Now to the next step. In order to get a school question on the ballot, a town needs to get the approval of the Commissioner of Education. She has to read the request, study it, talk about it, make a decision, and write back to the towns to let them know she thinks that study is good and workable. The governing bodies then have to put the question on the ballot so the people can make the choice. All of that takes time. And the deadline to have it all finished is August 15. Sounds like a long time off, but think again, it will be summer and there are lots of other things going on. And red tape is always difficult to wade through in a timely fashion. And Atlantic Highlands is still hanging around without either approving a question on the ballot to start the process or holding a workshop on the one plan it has to let the people know what’s in it.
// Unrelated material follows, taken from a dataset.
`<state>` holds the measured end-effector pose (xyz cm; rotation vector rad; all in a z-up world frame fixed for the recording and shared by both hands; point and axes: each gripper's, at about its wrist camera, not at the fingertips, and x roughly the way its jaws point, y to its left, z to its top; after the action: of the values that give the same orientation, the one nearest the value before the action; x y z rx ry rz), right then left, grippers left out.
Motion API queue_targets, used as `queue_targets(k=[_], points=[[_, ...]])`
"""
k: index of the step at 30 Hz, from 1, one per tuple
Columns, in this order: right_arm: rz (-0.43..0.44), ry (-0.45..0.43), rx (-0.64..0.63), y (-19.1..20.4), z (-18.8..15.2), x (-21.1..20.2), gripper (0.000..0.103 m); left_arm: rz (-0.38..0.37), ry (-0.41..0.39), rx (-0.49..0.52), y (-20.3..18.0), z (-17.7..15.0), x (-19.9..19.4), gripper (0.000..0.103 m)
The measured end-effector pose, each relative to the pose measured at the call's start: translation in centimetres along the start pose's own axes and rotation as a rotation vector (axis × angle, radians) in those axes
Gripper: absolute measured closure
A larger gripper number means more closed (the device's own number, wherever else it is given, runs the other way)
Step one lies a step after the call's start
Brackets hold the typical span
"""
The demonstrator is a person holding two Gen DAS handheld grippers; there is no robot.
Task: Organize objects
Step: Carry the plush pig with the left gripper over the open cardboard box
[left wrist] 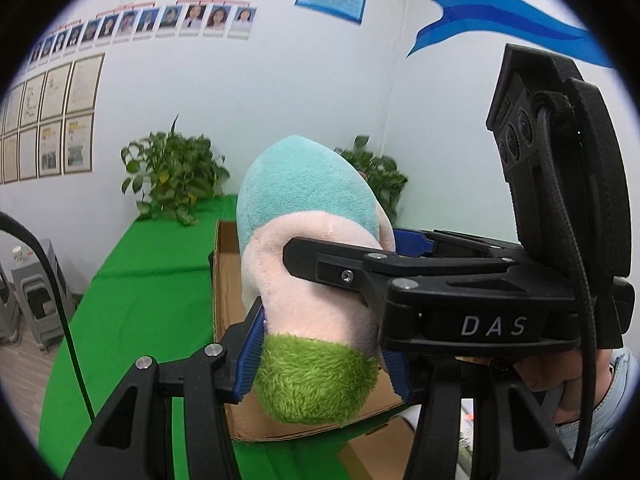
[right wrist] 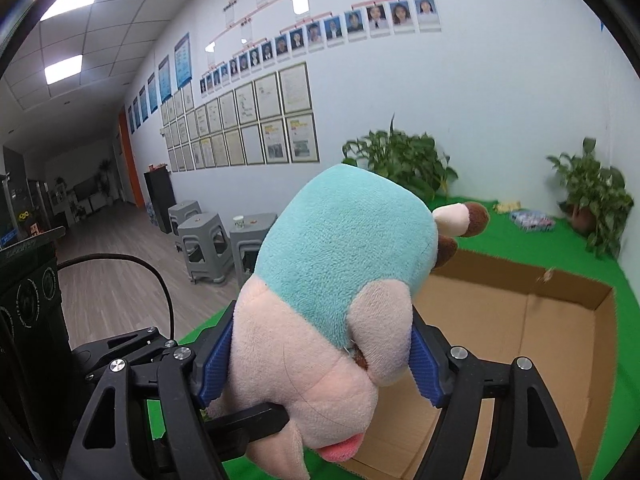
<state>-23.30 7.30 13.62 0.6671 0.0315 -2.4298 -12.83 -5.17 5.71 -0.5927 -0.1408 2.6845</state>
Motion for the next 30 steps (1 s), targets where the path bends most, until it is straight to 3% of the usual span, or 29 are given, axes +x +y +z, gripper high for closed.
queue_targets(k=[3,15,22,25,30], points=[[0.004,0.045,0.041,-1.7,-0.3,3.9,0.031,-0.008,0.047,-0.033,1.5,-1.0,1.6,0.051],[0.002,0.205,0.085,-5.4,-6.9,14.6,0.033,-0.008,0.231,-0.140,5.3,-4.7,8.2,0.051],[-0.005,0.276,0.090,-5.5,-10.6,19.5,0.033,0.045,0.284,-0.122,6.2,-6.4,8.5,0.046],[-0.017,0.277,0.073,-4.9,-11.3,20.1,0.028,0.046,0.274,-0.124,6.3,-6.8,7.2,0.046],[-0.017,0.296,0.088,-4.4,-11.7,20.6,0.011,0.030,0.255,-0.152,7.3,-7.2,6.4,0.046]])
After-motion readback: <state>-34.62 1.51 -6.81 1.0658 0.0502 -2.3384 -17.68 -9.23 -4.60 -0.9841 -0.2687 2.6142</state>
Do you see what I’m saying, Highlands people? You’re letting your next door neighbor stall and keep you from possibly having a vote on future education.
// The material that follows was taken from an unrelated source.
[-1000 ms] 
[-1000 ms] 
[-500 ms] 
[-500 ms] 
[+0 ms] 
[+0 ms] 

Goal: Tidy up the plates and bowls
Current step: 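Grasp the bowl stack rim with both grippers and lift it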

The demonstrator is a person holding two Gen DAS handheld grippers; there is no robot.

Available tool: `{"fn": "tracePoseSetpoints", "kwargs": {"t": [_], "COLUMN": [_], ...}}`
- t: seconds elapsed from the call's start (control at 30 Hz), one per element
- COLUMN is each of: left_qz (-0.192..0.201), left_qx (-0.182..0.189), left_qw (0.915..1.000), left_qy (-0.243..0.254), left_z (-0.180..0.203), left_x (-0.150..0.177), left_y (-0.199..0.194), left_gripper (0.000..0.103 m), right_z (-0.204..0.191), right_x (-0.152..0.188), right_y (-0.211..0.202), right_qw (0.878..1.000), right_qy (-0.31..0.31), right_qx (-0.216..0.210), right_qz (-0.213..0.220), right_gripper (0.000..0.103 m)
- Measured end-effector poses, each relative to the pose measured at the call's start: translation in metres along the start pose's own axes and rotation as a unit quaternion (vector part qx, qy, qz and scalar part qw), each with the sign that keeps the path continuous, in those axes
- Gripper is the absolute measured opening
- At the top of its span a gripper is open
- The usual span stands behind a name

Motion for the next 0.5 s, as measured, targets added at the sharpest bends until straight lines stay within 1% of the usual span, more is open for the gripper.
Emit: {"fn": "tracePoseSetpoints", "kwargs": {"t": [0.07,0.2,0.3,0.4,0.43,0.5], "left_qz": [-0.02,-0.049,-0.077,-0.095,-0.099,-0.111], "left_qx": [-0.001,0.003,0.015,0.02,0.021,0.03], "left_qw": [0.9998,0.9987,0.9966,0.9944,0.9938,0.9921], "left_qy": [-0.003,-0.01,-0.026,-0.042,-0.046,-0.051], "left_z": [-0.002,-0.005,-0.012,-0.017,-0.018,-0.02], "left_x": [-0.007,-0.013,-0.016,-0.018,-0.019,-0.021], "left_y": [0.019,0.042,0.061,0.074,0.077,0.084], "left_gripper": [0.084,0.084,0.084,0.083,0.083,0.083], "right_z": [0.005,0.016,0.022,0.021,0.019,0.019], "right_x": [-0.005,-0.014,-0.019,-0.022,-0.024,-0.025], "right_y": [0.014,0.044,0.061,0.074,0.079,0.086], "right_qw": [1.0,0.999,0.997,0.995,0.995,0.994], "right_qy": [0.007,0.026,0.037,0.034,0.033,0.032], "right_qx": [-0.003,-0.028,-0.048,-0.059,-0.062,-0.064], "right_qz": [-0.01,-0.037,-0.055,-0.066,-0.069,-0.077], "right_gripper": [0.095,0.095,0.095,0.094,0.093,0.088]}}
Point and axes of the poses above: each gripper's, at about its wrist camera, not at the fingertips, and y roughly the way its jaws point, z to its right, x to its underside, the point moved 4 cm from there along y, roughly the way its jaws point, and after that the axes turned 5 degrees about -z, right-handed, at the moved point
It’s been months since Highlands and Sea Bright have both said yes, please put a question on the ballot. It still needs Atlantic Highlands to say the same thing, according to state law. The Mayor wants the people to be able to have their say, looks like some of the council members want to as well. One councilman’s wife even quit her position on the school board so her husband could have a vote, kind of a weak thing to do. But the other councilman who has a wife on the board is going to be able to vote; his wife didn’t quit what she swore to do simply because things got a little tough.
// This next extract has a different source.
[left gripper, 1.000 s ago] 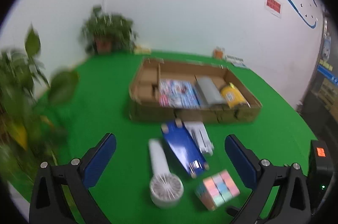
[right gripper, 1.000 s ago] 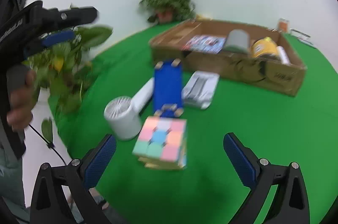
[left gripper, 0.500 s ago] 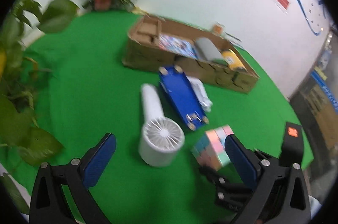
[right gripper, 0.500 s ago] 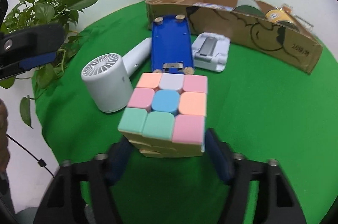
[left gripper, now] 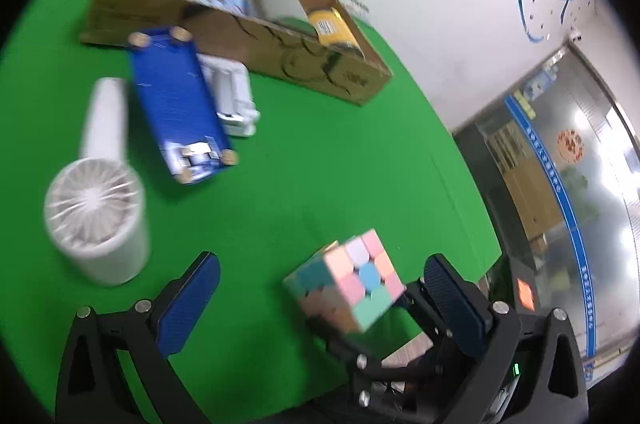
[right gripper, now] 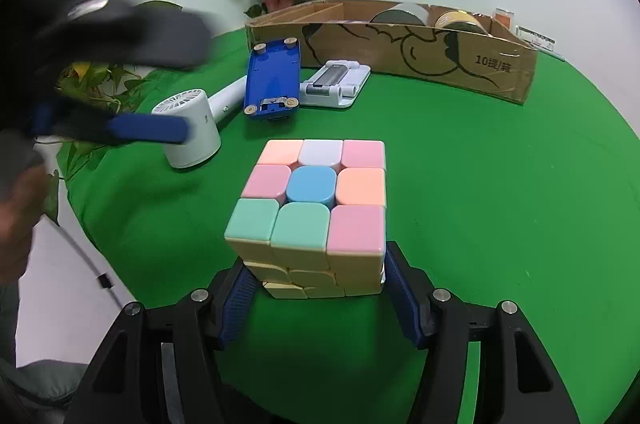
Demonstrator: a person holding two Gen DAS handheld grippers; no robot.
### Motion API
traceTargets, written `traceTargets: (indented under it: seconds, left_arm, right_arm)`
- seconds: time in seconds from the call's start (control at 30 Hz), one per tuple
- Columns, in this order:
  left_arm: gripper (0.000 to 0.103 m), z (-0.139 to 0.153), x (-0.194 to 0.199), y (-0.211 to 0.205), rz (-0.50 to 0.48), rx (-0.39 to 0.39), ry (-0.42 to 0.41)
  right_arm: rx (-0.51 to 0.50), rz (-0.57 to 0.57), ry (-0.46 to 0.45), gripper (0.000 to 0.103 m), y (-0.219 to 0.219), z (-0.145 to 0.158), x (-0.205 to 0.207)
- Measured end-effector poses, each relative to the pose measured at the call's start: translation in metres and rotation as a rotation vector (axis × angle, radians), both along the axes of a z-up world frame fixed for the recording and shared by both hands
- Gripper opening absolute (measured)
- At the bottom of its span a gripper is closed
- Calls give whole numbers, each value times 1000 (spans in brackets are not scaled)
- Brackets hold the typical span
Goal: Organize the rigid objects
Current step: 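Grasp the pastel Rubik's cube with the right tool while the left tool grips it, then carry the cube with both tools and lower it beside the game box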
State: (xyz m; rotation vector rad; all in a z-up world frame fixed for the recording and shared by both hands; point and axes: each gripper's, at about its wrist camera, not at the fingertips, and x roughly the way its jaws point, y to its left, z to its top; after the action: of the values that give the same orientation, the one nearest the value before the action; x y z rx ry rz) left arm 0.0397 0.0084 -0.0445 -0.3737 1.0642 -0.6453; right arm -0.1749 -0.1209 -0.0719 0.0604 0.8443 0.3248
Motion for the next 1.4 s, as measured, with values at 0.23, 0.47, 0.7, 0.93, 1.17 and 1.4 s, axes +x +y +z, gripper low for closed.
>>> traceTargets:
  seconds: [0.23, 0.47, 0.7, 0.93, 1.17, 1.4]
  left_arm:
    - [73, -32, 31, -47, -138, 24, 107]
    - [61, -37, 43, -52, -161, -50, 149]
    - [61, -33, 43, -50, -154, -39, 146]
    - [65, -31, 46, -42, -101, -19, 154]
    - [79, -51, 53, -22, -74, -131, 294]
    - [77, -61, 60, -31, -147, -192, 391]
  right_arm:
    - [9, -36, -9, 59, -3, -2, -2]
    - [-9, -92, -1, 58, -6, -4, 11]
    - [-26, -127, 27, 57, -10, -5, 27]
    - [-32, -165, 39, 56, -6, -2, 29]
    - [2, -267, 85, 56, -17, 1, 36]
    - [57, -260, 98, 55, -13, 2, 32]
But none of them backed the mayor when she asked to have a similar resolution approved. Or even a public hearing on the Porzio plan. Some said wait until that second study is finished, then hear them both at the same time.

Somehow, that sounds like an overwhelming amount of information for folks to have to absorb all in one night. What harm is there in hearing one idea being explained one night, then another idea another night? What’s wrong with letting the people know everything that’s going on?

The towns authorized a study, it was done the state paid for it, and workshops have been held in Highlands and Sea Bright. Just not in Atlantic Highlands.

So once again, Highlands residents. You’re letting Atlantic Highlands make decisions for you. You’re letting Atlantic Highlands tell you that by their holding out, they can deny you the right to vote on whether you want to regionalize with them alone, or with them and Sea Bright too.

Get on the phone. Call your friends and relatives in Atlantic Highlands. Ask them why they are letting their elected officials stall in giving not only you, but themselves, the right to hear the whole Porzio plan and cast your own ballot expressing how you think things should go. Ask them to attend Thursday’s meeting of the Atlantic Highlands Council at 7 p.m. and ask why nobody is supporting the Mayor in letting the public say how they want education to go in their towns. Ask them why they don’t want a workshop as soon as possible on the Porzio plan. Then, if the tri-district plan gets done and is released, have yet another workshop on that plan.

Ask them why they don’t ask why they can’t have the same rights as their friends and relatives in Highlands and Sea Bright.